Nelson’s lack of game-time has resulted in him not having a set role in a team or a position he slots into comfortably. He understands the basics of the game while he also has the qualities to play across the frontline. However, he has not been moulded into a player who goes to a club and makes a particular position his own. Yes, Nelson has featured on the right more often than not, but nobody would bat an eye if he plays through the center or on the left someday. 

Thus, Vieira has the opportunity to mould Nelson into his primal position and develop him as per his abilities and qualities. This is a perfect match for several reasons –

A) The Frenchman needs a player like Nelson who will work hard week in and week out;

B) Reiss Nelson will be a sponge in the hands of somebody as technically talented as Vieira;

C) Nelson gets his hands dirty at a Premier League team, courtesy of which he can develop qualities necessary to play at this level every week. 

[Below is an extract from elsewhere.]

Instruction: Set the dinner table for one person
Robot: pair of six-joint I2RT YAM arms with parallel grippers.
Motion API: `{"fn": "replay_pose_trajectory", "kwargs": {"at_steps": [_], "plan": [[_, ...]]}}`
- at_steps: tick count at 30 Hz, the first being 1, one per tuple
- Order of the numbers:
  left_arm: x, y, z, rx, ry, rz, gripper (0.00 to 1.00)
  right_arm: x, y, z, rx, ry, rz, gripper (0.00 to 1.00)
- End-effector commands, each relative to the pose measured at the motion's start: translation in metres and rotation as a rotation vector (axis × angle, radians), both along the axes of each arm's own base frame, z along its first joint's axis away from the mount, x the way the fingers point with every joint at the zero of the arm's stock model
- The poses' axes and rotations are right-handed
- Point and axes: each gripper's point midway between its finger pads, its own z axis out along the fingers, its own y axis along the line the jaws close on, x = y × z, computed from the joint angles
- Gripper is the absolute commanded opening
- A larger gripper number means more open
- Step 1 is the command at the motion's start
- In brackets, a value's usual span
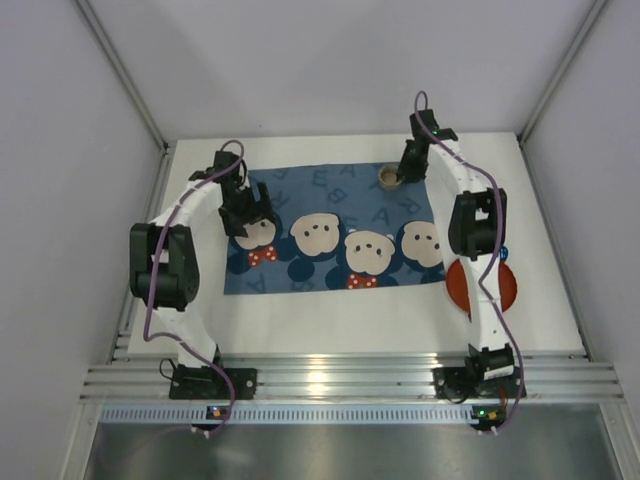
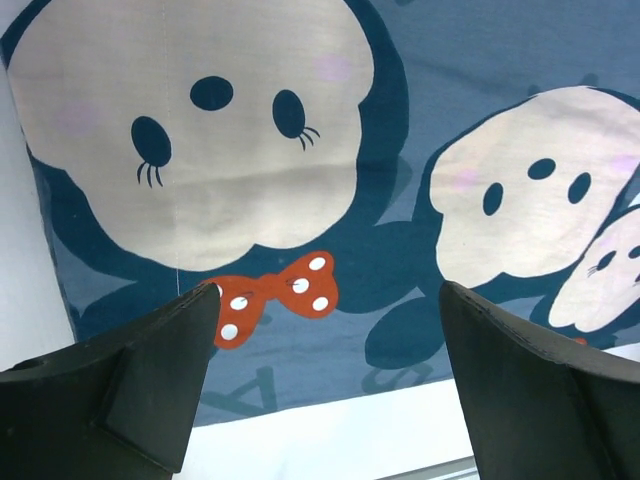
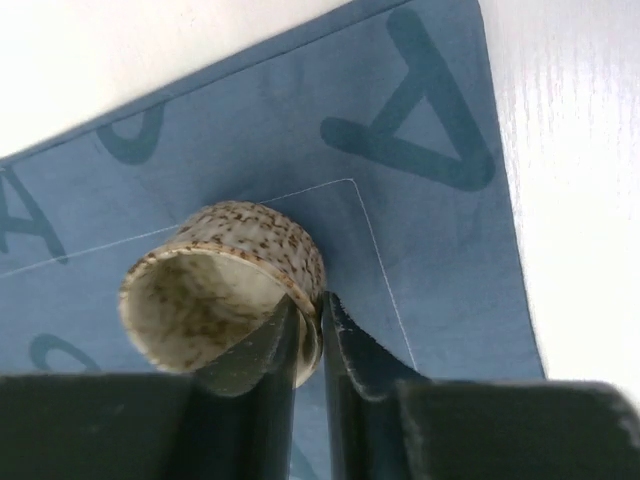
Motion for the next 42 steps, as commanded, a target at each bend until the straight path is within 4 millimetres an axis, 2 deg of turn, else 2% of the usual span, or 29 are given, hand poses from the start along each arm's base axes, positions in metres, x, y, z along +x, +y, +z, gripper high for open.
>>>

So, unlike most signings, Nelson does not need to fit a particular criteria for Vieira. He is hungry, and he wants to play– nothing better you want to hear from a budding 21-year-old who wants to become the man Arsene Wenger earmarked him to be. He has been the best player through the ranks at Arsenal, and all he needs now is a manager who will believe in him and can afford to give him minutes. Reiss Nelson understands that over the course of a season, he can build up some form and maintain consistency. He has the quality, he knew it since he was eight. 

It is now time to harvest that potential, and who better to do so than somebody whose potential was exploited the most by Arsene Wenger himself. Life has come full-circle for Vieira, and he now has the opportunity to turn Reiss Nelson into a player, everybody including him, thought he would become.

This is Nelson’s time to reach out and touch it and become something different, something unique, perhaps something special!